In my Expectations post I laid out what I expected (duh) from this abbreviated Route 66 road trip. It’s my dream to one day drive the full Route 66. Until then, this adventure satisfied that craving even though we only did the route through Illinois. There was still random sites from the road, small towns, and cute diners full of Americana.
EXPECTATIONS: I’ll be cruising down the highway in my little Ford Focus. Is there really another way to travel Route 66, except with the windows rolled down, classic rock on the radio, and the wind blowing through your hair? I don’t think it’s authentically exploring Route 66 unless you are in a car or traveling by motorcycle.
REALITY: It was pretty easy traveling along this historic road in my little Ford Focus. At one point Route 66 is part of Highway 55, which was news to me. Traveling along the Illinois portion of Route 66 only took us about 3 hours one way, but we took our time hanging out in small towns like – Wilmington and Atlanta. Yes, there was classic rock on the radio!
EXPECTATIONS: I imagine there will be many kitschy stops along the way. I’m thinking this will be like National Lampoon’s Vacation.
REALITY: This was 100% true. Let’s take the two statues of the Gemini Giant and Paul Bunyan with a hot dog for example. We also passed by other kitschy places like “the two cell prison.” It was crazy how rural the landscape became in just 2.5 hours outside of Chicago. There were also some antique and resale shops filled with very random antiques and locally made crafts.
EXPECTATIONS: All American food served in ma and pa diners.
We ate at the Launching Pad in Wilmington, IL. This was less of a ma and pa diner and more of a kitschy rest stop. We got a soft pretzel and mango ice cream — yes, it was 10:30 in the morning. We sat in a booth eating our unhealthy breakfast and gazing at the Gemini Giant out the window. There was a whole area of the diner with Route 66 memorabilia for sale. Naturally, I bought some pins and stickers. There was also a penny press! This was real exciting for me since, I’ve been using penny presses since I was little and have the jar full of pressed pennies to prove it. I always carry around some quarters and shiny pennies because you never know when there might be a penny press.

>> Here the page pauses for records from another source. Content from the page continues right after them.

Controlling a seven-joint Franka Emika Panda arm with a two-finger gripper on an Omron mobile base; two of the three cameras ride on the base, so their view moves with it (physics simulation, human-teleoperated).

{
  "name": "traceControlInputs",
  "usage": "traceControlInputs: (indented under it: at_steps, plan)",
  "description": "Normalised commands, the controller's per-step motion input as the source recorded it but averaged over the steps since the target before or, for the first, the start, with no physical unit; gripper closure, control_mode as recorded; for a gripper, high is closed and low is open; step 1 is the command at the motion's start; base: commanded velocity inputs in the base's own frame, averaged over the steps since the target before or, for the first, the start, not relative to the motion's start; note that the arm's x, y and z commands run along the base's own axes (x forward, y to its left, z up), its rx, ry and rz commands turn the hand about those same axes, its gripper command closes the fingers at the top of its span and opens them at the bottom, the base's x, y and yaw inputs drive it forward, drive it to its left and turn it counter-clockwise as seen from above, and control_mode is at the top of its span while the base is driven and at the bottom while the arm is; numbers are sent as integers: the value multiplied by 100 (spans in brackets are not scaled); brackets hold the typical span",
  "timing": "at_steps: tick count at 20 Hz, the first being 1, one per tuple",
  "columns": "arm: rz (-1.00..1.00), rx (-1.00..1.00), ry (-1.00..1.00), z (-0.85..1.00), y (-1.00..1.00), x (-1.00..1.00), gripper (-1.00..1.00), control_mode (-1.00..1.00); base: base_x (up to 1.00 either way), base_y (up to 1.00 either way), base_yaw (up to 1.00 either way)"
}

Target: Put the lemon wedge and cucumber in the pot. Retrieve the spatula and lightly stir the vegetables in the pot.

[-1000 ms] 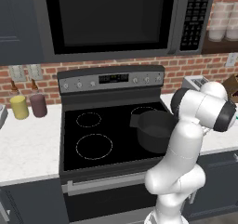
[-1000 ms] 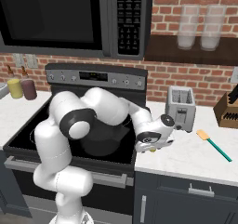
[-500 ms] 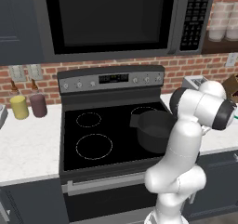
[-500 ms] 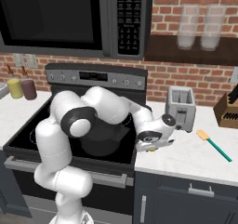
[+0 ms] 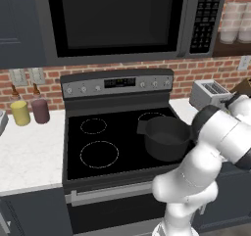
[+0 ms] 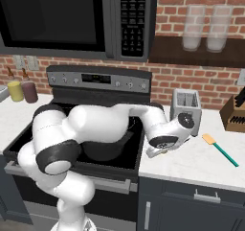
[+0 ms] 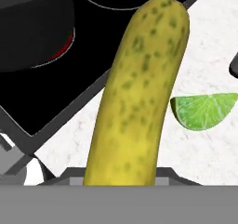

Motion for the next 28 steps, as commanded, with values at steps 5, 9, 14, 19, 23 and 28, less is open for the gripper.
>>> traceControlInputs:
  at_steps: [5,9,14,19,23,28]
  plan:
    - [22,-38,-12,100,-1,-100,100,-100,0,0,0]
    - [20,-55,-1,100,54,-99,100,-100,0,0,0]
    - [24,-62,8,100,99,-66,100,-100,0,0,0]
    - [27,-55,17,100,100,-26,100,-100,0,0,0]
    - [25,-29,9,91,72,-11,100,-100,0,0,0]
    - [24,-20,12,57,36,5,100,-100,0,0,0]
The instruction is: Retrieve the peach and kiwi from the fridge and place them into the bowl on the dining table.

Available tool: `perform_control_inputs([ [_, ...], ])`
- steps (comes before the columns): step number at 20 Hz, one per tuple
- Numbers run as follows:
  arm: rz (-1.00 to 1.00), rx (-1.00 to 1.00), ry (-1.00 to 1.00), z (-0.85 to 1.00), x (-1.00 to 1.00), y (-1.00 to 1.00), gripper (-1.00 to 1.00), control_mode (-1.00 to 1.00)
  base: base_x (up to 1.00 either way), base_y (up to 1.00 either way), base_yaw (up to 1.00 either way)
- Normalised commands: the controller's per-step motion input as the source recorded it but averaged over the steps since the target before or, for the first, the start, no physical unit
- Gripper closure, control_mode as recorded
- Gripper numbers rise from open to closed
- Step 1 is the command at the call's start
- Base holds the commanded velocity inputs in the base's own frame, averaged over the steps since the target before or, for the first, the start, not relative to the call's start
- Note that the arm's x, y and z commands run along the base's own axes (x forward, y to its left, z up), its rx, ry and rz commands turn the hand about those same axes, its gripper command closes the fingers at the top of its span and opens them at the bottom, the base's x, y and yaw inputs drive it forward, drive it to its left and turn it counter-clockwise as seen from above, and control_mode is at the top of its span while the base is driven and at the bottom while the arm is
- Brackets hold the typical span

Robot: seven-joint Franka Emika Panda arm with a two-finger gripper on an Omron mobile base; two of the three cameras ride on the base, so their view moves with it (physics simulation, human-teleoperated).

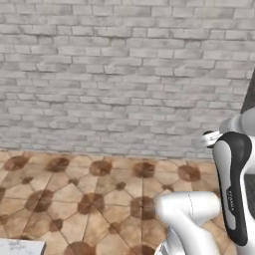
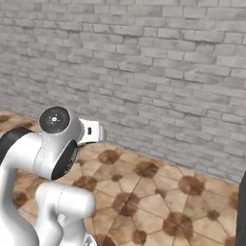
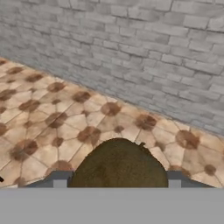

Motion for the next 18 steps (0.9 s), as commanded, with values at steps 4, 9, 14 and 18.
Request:
perform_control_inputs([
  [4,0.0,0.0,0.0,0.0,0.0,0.0,1.0,1.0,0.41,0.08,0.59],
  [9,0.0,0.0,0.0,0.0,0.0,0.0,1.0,1.0,0.52,0.09,0.6],
  [14,0.0,0.0,0.0,0.0,0.0,0.0,1.0,1.0,0.76,0.13,0.57],
  [18,0.0,0.0,0.0,0.0,0.0,0.0,1.0,1.0,0.81,0.13,0.56],
])
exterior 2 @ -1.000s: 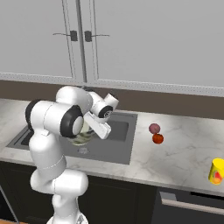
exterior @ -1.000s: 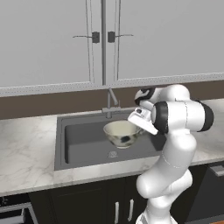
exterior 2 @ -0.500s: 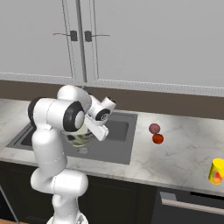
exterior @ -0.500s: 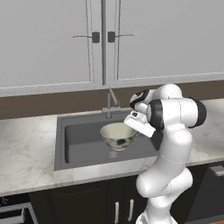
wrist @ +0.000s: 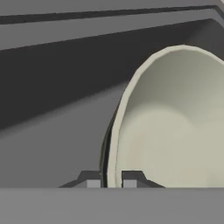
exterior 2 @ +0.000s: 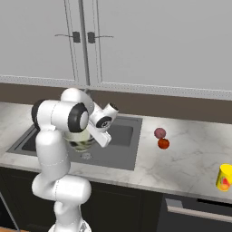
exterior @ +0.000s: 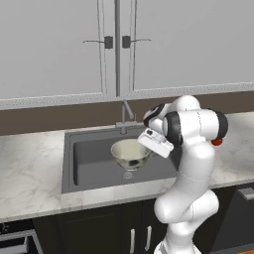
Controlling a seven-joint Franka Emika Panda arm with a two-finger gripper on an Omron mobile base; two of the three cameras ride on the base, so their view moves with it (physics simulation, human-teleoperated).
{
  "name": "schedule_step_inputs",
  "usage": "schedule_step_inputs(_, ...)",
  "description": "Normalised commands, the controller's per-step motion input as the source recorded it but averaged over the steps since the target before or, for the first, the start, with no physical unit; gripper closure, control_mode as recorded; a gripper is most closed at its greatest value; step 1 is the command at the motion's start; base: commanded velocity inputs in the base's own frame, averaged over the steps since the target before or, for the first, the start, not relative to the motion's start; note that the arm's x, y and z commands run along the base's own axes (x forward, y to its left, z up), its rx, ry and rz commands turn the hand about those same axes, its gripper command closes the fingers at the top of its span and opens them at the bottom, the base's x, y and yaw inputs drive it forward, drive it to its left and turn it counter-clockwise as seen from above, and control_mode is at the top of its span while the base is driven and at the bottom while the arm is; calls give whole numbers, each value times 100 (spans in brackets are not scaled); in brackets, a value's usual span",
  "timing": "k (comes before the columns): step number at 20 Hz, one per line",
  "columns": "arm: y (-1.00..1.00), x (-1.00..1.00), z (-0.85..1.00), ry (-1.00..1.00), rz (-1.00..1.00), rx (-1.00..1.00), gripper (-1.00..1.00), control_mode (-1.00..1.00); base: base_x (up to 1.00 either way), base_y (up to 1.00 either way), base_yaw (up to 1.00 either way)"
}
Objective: Remove the tomato and onion from the sink. Then move the bowl and cup from the counter to the sink for washing.
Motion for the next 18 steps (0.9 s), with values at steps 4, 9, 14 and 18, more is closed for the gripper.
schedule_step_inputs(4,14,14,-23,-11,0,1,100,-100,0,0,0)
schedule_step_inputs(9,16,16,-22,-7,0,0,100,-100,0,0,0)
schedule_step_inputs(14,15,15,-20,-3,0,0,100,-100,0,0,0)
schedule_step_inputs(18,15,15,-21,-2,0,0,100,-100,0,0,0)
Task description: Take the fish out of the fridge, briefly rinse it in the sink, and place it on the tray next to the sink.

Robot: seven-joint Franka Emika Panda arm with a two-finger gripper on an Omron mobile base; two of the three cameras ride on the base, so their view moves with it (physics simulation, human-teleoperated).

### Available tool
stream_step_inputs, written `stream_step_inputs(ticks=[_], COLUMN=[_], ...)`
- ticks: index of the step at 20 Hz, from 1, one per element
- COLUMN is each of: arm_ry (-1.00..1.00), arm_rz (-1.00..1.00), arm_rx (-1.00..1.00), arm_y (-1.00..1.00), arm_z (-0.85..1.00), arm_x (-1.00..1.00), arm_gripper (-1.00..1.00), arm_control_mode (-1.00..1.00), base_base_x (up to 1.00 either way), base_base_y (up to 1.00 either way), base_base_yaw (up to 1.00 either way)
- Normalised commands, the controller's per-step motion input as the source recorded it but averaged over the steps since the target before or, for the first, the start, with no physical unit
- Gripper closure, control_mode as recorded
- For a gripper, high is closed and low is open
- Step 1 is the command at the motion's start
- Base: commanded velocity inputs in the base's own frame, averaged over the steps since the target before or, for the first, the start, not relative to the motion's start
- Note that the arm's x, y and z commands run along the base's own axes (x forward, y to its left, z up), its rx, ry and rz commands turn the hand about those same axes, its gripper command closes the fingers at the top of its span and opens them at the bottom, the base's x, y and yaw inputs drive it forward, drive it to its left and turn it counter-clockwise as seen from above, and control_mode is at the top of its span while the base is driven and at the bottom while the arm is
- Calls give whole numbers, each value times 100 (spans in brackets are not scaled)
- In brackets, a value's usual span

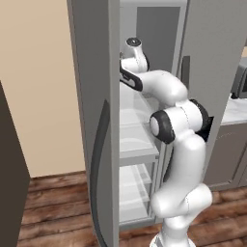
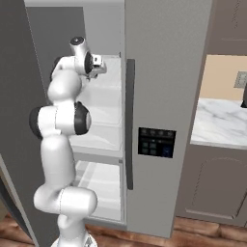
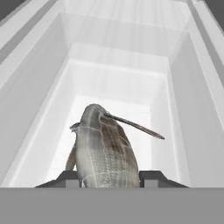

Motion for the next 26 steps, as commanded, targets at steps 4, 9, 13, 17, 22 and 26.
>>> stream_step_inputs(ticks=[4, 9, 13, 17, 22, 26], arm_ry=[-38, -30, 12, 32, 44, 34], arm_rz=[0, -4, 0, 1, 0, -3], arm_rx=[0, 3, 10, 24, 22, 2], arm_y=[-26, -16, 3, 8, -1, -22], arm_z=[-39, 57, 71, 4, -48, -51], arm_x=[-100, -100, -100, -100, -100, -100], arm_gripper=[100, 100, 100, 100, 100, 100], arm_control_mode=[-100, -100, -100, -100, -100, -100], base_base_x=[0, 0, 0, 0, 0, 0], base_base_y=[0, 0, 0, 0, 0, 0], base_base_yaw=[0, 0, 0, 0, 0, 0])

Lastly, we went to Palms Grill Cafe in Atlanta, IL, which originally opened in 1934. This had more of a ma and pa feel to it. They had home cooked meals on the menu, rather than hot dogs and soft pretzels like at the Launching Pad. We both ordered a BLT with fries and split a slice of cherry pie. It felt very “American” to have a slice of pie in a small town diner. Right across the street from the diner is the real draw for the area — a statue of Paul Bunyan holding a hot dog.
Overall this was a really fun short road trip. It’s always nice to get away from the hustle and bustle of the city and explore a small town.